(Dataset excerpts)
-------------------------

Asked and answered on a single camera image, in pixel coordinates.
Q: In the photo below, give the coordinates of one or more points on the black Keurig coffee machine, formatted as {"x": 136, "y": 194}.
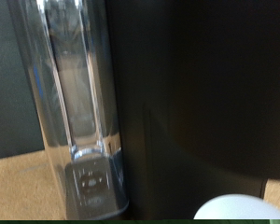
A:
{"x": 193, "y": 93}

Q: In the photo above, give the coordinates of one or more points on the white mug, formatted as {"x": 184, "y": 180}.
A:
{"x": 239, "y": 208}

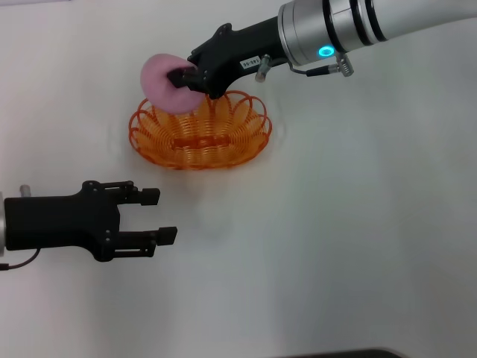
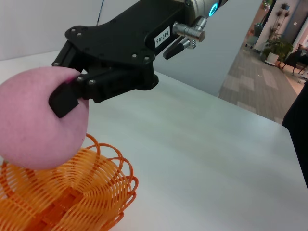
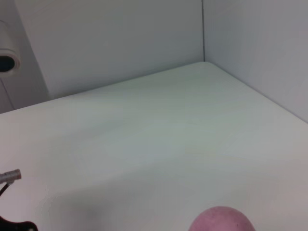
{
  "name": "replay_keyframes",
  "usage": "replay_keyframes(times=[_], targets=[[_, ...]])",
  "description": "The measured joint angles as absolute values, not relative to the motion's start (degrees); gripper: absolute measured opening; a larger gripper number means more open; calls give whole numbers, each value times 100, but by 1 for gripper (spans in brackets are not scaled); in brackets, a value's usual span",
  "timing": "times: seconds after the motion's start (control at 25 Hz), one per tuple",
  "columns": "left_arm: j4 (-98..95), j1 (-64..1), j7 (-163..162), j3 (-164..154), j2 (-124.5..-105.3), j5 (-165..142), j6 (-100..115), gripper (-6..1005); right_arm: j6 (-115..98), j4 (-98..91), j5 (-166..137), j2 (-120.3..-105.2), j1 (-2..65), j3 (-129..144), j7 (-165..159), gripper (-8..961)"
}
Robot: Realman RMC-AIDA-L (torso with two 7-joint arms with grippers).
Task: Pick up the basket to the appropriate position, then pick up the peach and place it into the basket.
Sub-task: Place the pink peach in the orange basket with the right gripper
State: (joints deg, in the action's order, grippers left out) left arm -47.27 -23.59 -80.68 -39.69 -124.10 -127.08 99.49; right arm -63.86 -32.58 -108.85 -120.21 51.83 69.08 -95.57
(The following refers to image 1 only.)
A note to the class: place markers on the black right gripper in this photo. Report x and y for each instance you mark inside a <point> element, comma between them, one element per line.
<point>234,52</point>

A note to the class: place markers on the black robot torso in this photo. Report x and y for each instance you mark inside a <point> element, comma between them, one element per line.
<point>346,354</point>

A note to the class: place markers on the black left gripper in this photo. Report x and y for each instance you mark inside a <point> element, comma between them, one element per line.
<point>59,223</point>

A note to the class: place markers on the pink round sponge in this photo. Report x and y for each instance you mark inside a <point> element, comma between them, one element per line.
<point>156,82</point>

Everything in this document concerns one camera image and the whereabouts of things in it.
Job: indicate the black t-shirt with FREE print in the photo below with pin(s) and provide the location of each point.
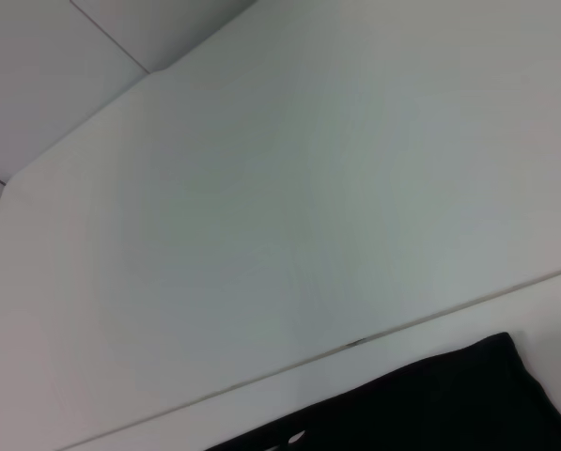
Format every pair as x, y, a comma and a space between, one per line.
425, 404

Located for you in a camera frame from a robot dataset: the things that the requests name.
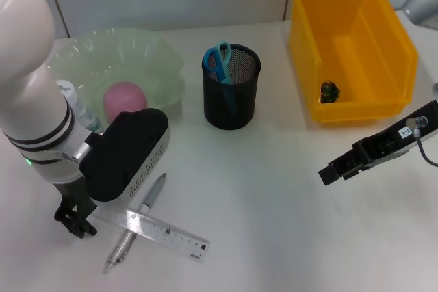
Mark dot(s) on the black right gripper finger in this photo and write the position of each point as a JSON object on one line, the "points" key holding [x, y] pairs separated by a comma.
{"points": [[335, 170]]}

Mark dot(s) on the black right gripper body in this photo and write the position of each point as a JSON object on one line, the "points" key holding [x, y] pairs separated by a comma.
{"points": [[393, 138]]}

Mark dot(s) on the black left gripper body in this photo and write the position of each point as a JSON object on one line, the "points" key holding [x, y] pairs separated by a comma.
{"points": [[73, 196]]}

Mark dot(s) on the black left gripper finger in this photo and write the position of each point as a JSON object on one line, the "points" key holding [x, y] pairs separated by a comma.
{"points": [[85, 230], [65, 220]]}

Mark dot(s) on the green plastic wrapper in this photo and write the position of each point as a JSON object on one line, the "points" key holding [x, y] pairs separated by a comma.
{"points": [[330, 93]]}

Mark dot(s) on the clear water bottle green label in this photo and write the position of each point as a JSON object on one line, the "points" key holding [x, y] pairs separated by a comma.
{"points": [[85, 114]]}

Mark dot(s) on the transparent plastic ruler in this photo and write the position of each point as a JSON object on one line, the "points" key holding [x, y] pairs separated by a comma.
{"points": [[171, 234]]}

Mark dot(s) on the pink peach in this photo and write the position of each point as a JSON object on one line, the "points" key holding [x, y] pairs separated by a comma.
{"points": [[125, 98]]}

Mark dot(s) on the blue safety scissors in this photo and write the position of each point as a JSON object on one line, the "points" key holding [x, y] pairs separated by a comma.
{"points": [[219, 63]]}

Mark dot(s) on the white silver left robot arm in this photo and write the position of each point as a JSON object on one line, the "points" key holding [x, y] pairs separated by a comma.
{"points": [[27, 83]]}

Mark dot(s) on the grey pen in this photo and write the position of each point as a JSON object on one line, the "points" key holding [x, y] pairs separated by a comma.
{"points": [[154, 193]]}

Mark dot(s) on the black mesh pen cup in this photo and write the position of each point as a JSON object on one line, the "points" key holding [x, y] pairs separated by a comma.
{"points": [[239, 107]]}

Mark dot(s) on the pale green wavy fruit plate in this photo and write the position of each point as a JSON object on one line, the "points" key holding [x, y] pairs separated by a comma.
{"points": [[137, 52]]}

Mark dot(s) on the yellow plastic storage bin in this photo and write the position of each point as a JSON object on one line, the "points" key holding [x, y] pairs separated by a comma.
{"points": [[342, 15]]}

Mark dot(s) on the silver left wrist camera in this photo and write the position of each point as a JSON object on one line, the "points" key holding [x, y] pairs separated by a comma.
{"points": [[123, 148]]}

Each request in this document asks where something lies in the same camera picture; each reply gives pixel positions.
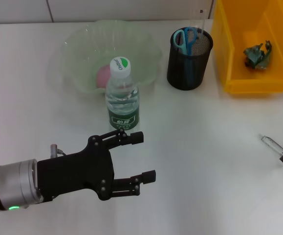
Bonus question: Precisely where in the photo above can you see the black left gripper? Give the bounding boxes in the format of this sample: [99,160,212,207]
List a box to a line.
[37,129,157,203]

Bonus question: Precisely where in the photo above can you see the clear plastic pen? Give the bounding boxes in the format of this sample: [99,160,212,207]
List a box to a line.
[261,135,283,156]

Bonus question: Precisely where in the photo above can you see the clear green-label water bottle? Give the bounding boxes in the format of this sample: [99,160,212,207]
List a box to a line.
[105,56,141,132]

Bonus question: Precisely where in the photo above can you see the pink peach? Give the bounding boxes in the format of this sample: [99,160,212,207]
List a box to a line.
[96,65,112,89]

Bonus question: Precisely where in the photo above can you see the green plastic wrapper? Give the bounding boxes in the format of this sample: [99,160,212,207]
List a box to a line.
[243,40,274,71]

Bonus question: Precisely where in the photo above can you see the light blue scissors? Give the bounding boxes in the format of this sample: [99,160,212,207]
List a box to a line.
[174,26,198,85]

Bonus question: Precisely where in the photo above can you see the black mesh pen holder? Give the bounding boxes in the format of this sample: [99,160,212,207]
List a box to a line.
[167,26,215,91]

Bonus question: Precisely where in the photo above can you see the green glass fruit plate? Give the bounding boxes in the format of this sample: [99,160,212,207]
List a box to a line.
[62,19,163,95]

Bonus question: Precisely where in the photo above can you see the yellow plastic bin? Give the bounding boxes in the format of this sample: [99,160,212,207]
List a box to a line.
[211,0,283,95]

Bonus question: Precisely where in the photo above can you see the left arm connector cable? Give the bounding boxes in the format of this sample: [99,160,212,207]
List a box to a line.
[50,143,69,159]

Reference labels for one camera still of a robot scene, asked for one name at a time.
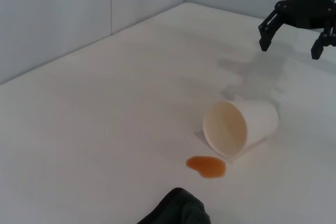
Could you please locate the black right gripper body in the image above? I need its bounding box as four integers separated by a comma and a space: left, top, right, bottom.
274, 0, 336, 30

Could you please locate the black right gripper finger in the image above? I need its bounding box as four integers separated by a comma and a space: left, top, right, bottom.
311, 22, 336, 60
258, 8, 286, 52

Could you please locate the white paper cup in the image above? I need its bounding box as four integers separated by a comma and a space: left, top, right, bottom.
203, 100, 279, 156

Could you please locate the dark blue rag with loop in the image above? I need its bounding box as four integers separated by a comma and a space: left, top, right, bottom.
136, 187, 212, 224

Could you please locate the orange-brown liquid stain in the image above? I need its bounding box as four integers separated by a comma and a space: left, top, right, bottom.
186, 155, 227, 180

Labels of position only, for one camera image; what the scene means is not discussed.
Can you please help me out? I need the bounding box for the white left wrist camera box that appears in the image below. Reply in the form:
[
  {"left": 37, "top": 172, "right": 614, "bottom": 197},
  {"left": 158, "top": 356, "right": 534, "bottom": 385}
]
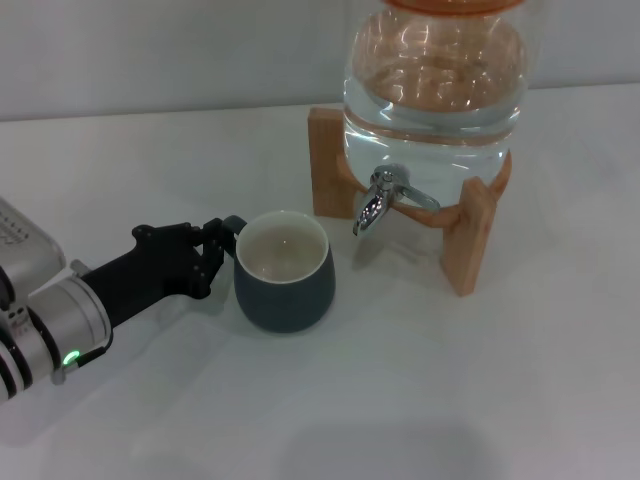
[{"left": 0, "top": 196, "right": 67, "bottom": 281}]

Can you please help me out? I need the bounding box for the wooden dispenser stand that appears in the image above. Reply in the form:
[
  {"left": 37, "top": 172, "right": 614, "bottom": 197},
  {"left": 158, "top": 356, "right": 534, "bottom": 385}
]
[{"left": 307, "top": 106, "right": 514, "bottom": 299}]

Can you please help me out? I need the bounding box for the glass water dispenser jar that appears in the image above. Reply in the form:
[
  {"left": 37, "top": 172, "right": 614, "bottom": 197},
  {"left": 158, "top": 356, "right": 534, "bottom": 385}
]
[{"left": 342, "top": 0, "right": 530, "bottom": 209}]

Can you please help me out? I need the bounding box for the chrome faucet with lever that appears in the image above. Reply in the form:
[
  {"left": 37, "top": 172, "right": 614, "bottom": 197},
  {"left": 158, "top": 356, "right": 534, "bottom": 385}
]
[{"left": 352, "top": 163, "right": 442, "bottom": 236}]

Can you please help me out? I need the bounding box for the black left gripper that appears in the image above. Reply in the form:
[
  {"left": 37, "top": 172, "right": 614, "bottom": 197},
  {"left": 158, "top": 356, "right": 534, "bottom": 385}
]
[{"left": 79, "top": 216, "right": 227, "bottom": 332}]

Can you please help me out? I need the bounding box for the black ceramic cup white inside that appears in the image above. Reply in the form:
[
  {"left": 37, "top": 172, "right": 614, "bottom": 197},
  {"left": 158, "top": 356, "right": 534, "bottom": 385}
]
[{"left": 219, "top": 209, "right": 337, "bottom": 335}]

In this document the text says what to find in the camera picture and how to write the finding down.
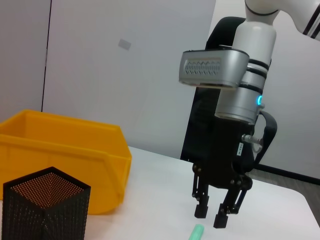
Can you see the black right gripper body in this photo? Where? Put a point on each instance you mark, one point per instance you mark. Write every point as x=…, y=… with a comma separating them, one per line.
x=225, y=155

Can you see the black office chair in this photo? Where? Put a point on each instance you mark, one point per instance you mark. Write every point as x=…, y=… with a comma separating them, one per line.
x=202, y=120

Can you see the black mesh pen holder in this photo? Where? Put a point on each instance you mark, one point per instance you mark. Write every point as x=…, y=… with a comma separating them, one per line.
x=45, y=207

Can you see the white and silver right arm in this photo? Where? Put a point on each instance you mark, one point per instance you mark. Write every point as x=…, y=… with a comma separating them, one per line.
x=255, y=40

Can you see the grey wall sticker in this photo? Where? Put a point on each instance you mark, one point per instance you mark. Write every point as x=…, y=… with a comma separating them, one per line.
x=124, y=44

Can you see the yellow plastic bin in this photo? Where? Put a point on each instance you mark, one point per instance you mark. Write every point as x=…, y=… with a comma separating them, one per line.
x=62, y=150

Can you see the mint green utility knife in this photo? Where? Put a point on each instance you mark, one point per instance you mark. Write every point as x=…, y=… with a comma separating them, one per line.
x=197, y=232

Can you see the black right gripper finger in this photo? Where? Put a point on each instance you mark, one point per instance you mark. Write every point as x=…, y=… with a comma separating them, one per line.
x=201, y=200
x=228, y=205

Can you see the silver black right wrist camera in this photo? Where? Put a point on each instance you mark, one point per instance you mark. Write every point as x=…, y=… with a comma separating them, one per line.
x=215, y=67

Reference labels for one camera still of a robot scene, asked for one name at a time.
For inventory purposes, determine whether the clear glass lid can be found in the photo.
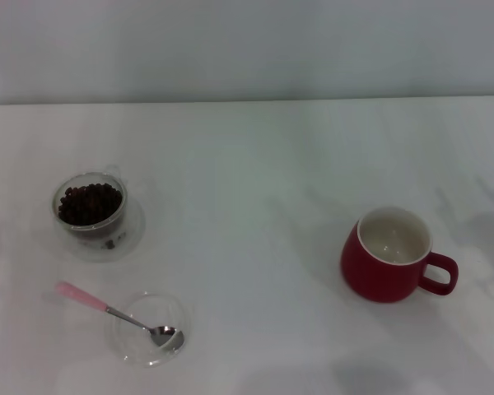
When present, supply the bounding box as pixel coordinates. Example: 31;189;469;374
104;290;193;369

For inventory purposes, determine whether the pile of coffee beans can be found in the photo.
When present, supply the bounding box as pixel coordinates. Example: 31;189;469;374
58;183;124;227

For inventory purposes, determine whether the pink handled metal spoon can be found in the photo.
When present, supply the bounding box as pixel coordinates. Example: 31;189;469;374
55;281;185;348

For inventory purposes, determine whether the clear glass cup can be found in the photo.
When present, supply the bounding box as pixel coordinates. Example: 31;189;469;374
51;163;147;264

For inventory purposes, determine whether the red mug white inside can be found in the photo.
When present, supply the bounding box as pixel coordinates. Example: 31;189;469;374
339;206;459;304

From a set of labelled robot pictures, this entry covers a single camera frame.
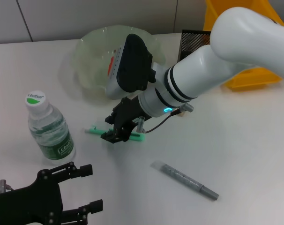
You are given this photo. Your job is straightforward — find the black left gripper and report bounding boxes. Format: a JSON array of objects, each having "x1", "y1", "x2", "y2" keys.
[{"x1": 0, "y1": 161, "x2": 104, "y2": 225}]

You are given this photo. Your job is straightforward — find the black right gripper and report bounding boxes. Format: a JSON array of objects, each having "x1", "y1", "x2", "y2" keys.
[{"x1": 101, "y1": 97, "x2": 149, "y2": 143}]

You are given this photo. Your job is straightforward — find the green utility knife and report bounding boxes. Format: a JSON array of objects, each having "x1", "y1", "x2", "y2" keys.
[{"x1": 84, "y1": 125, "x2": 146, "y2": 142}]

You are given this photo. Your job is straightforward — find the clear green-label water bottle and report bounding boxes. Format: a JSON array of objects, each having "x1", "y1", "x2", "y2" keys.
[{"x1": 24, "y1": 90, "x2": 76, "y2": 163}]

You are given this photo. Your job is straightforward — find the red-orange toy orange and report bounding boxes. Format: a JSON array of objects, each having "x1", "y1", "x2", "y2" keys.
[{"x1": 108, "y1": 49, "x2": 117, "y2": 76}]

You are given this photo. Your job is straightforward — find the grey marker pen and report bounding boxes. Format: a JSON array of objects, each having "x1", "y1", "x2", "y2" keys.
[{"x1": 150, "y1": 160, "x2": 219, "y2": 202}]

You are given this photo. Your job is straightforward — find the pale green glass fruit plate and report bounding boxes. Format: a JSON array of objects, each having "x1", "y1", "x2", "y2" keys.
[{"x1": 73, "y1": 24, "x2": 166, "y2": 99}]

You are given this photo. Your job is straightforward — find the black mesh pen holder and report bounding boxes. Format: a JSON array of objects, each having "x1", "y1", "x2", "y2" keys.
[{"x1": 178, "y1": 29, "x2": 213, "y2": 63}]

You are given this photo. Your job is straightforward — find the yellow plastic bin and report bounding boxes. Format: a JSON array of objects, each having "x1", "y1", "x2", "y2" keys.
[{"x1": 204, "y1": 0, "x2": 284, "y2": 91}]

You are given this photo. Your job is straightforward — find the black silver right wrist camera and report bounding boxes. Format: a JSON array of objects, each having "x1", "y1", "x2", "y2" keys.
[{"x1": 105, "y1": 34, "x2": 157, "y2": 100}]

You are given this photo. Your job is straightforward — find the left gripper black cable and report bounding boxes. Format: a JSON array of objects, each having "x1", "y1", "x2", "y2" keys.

-------------------------

Task instructions
The lines to copy are those in the records above containing the word "single".

Task response
Asked and answered on a single camera image, in pixel coordinates.
From a set of labelled robot pictures, this entry covers a single camera frame.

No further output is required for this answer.